* WORK INSTRUCTIONS *
All of the lines below need to be copied exactly, apart from the pictures.
--- START ---
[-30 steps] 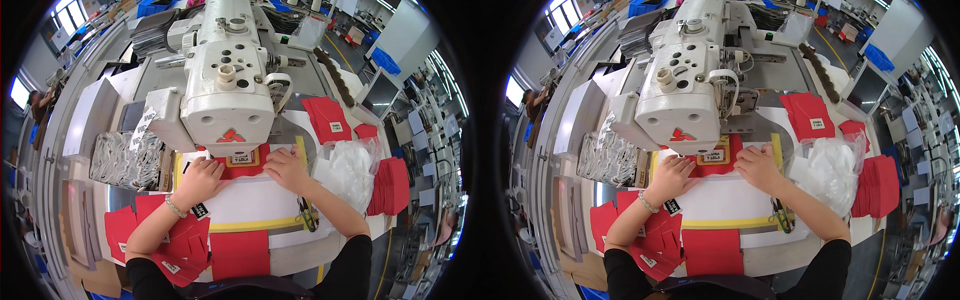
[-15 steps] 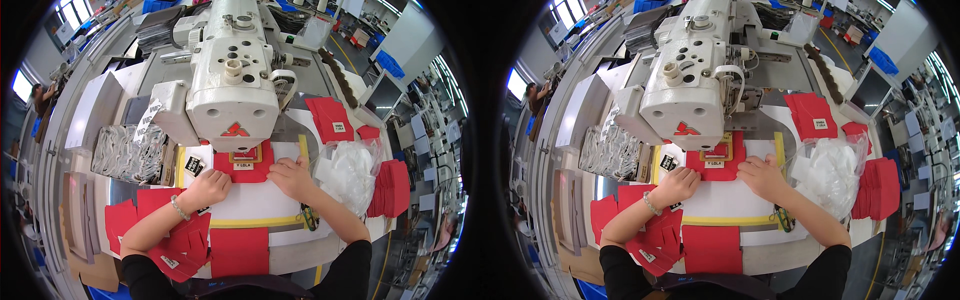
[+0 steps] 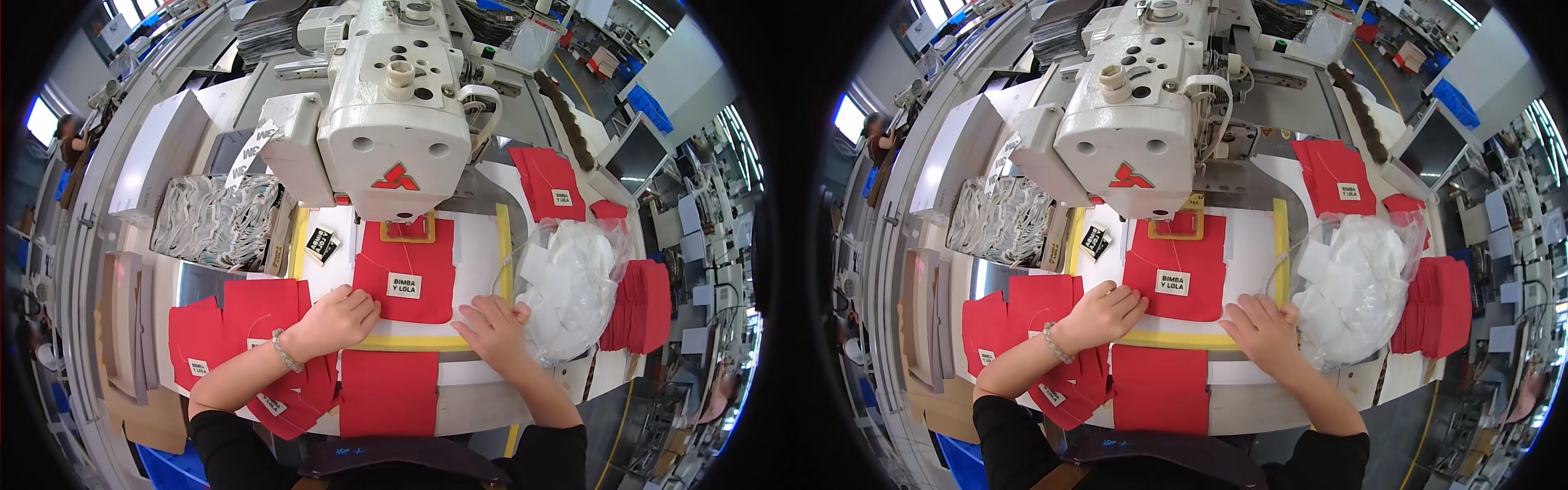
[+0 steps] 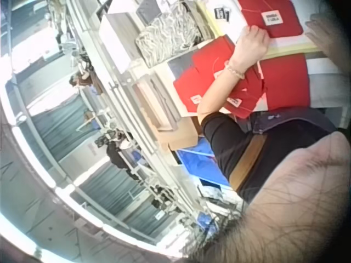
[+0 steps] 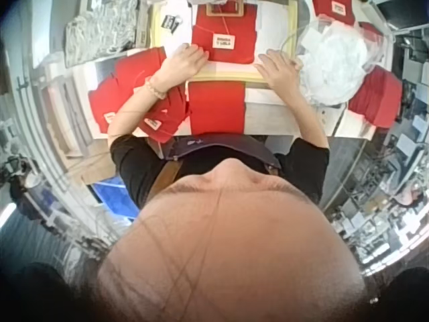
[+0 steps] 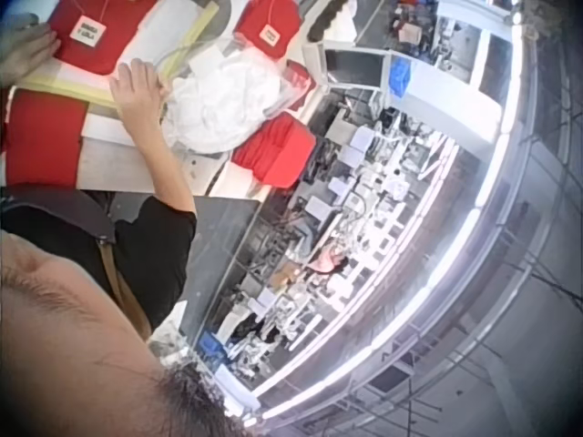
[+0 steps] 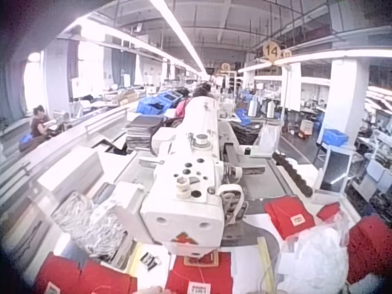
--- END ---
* SOLVED EXERCISE *
[-30 steps] 
[-15 steps] 
[+0 steps] 
[+0 steps] 
[+0 steps] 
[+0 steps] 
[+0 steps] 

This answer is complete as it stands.